CA Service Management

Hi,

One of our user is not able to login CA service desk. After entering the login and password after some time it is showing CGI timeout error.

LDAP is enabled in the service desk.

He was able to access service desk earlier. Recently he has changed the NT (AD) password. After that he is facing this problem. 

Can anybody help us to fix this issue. Thanks.

Maheswari.K

Hi Maheswari,

i. Are other users using the same role able to login OK?

ii. What is the Authentication Method set for the Role\Access Type in question?

iii. Is SSO (Single Sign-On) enabled?

===

Kind Regards,

Brian

Hi Brain,

It is working for all the other users having the same role.

Access type Analyst and playing analyst role. Tried in Employee access type also.

CA service desk is LDAP integrated so that when user access the service desk url they have to feed the nt(AD) user name and  password for authentication.

Hi Maheswari,

What other errors are noted in the stdlog at the time of that specific user trying to login?

Do they get the error with other browsers?

Also check if there are duplicate records for this user in the contact table.

You could also inactivate the affected contact and then create a new active record and see if this helps.

===

Kind Regards,

Brian

There is no log for this user in the log file.

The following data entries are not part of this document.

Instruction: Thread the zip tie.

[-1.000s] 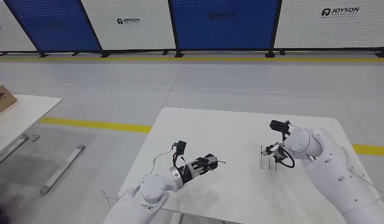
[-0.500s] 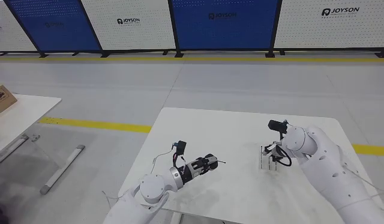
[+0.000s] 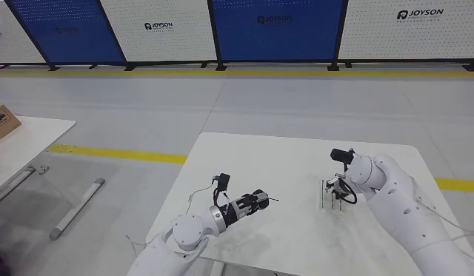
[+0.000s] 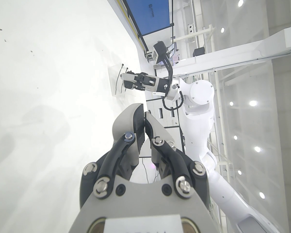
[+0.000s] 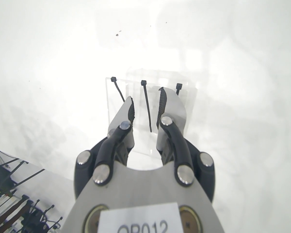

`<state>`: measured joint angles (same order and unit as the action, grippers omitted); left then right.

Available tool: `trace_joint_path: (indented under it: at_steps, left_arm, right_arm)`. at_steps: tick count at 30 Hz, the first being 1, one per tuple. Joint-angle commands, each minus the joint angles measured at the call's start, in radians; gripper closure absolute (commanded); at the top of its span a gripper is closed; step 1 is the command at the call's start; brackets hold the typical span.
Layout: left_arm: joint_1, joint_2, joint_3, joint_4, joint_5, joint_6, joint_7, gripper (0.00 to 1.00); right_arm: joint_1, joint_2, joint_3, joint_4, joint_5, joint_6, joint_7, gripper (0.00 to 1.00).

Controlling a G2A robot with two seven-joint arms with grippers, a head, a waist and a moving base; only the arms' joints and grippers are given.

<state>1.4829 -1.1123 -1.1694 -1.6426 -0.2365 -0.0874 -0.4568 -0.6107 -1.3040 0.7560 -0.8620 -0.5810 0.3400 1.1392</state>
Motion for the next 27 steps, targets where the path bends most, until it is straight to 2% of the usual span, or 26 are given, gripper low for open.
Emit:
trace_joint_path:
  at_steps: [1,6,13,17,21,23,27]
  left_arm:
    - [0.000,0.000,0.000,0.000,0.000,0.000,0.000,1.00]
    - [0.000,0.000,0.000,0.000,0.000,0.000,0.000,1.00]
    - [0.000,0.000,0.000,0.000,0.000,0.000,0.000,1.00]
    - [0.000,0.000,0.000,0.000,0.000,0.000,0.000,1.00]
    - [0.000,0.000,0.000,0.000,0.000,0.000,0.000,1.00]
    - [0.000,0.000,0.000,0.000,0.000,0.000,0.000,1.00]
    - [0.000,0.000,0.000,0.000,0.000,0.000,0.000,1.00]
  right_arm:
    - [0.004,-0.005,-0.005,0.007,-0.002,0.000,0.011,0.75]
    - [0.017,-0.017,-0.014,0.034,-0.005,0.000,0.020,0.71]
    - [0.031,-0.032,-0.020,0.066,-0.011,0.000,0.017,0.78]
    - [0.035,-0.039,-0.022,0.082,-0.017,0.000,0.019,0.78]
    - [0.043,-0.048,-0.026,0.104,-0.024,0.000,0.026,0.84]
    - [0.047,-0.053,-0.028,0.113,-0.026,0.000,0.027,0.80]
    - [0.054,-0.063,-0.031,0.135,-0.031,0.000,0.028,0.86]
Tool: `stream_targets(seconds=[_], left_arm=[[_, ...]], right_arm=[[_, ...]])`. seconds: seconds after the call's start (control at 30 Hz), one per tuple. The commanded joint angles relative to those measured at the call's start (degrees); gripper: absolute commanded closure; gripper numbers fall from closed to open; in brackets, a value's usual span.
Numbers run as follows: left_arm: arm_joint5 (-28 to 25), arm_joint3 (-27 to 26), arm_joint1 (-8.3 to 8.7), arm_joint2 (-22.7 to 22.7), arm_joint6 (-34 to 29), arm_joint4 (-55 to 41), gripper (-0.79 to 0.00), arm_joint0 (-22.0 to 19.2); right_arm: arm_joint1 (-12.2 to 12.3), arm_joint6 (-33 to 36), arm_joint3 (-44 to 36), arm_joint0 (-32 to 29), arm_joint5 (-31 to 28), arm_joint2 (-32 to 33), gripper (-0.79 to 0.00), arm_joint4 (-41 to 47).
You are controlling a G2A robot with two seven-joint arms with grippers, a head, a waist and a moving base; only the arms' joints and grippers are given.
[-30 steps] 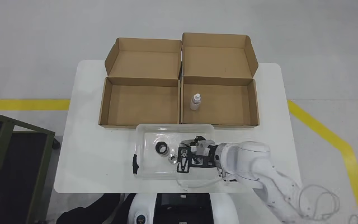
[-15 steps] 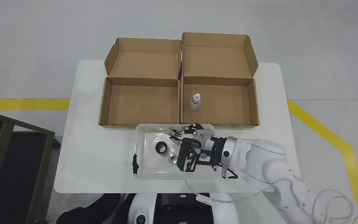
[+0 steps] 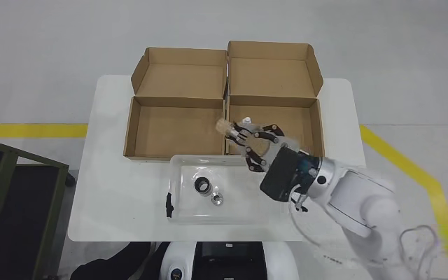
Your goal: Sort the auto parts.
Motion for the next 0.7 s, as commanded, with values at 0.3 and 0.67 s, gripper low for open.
stream_targets(seconds=[0.3, 0.67], left_arm=[[0.0, 0.0, 0.0, 0.0, 0.0, 0.0, -0.785, 0.0], [0.0, 0.0, 0.0, 0.0, 0.0, 0.0, -0.785, 0.0]], right_arm=[[0.0, -3.3, 0.9, -0.4, 3.4, 5.9, 0.0, 6.5], [0.0, -10.5, 1.5, -2.1, 3.4, 8.4, 0.0, 6.9]])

yes tried with IE, Chrome and Firefox. Its not working.

We inactivated the existing id and created new contact record also. But still its not working.

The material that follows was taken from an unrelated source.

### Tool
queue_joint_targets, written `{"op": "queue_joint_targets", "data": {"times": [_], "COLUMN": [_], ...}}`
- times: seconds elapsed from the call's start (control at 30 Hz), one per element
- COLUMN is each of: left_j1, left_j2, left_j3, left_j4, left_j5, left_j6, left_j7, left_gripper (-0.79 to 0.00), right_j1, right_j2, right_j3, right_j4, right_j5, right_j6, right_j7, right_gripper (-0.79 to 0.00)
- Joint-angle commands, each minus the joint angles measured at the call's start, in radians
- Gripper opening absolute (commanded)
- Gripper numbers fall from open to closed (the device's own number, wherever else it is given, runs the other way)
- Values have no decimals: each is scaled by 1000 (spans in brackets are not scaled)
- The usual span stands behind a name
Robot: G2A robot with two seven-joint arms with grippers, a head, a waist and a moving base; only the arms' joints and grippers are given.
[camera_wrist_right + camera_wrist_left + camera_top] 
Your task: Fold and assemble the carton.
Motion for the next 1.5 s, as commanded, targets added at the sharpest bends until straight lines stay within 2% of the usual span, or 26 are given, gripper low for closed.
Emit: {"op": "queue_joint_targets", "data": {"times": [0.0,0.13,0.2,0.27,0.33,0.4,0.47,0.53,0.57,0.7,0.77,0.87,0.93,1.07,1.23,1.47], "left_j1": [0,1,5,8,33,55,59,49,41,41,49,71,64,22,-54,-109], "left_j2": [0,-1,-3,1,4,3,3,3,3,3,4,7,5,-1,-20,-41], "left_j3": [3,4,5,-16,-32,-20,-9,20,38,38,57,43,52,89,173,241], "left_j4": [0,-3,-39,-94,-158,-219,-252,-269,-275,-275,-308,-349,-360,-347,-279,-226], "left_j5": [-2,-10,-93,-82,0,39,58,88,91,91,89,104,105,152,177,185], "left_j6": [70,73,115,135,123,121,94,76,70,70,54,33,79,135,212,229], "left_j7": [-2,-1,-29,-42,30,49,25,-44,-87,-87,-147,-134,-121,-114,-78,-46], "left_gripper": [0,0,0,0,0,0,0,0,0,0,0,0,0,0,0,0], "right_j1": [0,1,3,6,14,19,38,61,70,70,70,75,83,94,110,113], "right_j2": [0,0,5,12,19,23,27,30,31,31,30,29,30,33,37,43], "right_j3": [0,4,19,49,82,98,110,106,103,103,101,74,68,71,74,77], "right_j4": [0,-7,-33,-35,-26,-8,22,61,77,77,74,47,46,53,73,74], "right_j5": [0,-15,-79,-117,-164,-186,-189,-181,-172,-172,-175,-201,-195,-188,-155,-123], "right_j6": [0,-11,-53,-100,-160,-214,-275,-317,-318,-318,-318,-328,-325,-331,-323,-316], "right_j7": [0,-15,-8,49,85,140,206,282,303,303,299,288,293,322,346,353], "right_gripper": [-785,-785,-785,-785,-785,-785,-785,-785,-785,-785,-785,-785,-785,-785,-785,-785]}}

There is no duplicate active contact record.

Hi Maheswari,

Few things here - First, the LDAP options in Service Desk are NOT related to authentication at all.  Those options are solely for the purpose of importing and updating contact records, but they do NOT control authentication.   Service Desk really only has 2 authentication methods, OS Authentication, which will go to the local OS of the server, and if the user does not exist there, it will go to the domain for which that server belongs to - if the users belong to that same domain then it will be able to authenticate them.  The other option is to use EEM for authentication and point EEM to the LDAP directory you are using.  So first we need to understand how you are authenticating your users.  On the access type, can you tell us what the authentication method is set to?  Is it set to use EEM?  or is it set to OS Authentication?   Second, can you tell us if you are using IIS on the SDM servers, and if so, do you have "Windows Authentication" enabled in IIS?   

Now, IF you are using EEM for authentication, have that same user attempt to log into the EEM UI using their LDAP credentials.  If they are not able to log in there, then it may be an issue with EEM caching the users old password. (You can also have that user attempt to log into SDM using their old password to see if that works as well).   If you are using IIS with Windows Auth (and SDM is using OS Auth), then someone would need to troubleshoot this further as its possible there is something up with that user account.

Hope this helps - let us know the answers to my questions and we can further assist you here.

Thanks,

Jon I.

Hello,

There is a good chance that we would need you to turn up logging to review the problem at hand.  I would suggest at that point to create a case to investigate further as log review/debug is not a suitable task to perform within Communities.  

If you do create a ticket, please including logging on the BOP-LOGIN processes, ie:

pdm_logstat -f bplaccess.c TRACE
pdm_logstat -n boplgin TRACE
pdm_logstat -n bopauth_nxd TRACE
bop_logging BOP-LOGIN -f C:\bopLog.out -m 20000000 -n 10 ON

The above logging will help us determine on the given end user's activity during a login attempt.  Turn on the above logging and have the affected user and a working user both try and sign in.

Ideally, we would need documented:

- The name of the user (login id) who is experiencing problems logging including (and timeframe of the attempt)
- The name of a comparable user (login id) of someone who isn't having problems (and timeframe of the attempt)
- Confirmation that the problem is following the given user. Have the user try on his/her own browser and on someone else's system. Similarly, have a working user try the affected user's browser.

Additionally, please update this community post with the ticket number generated.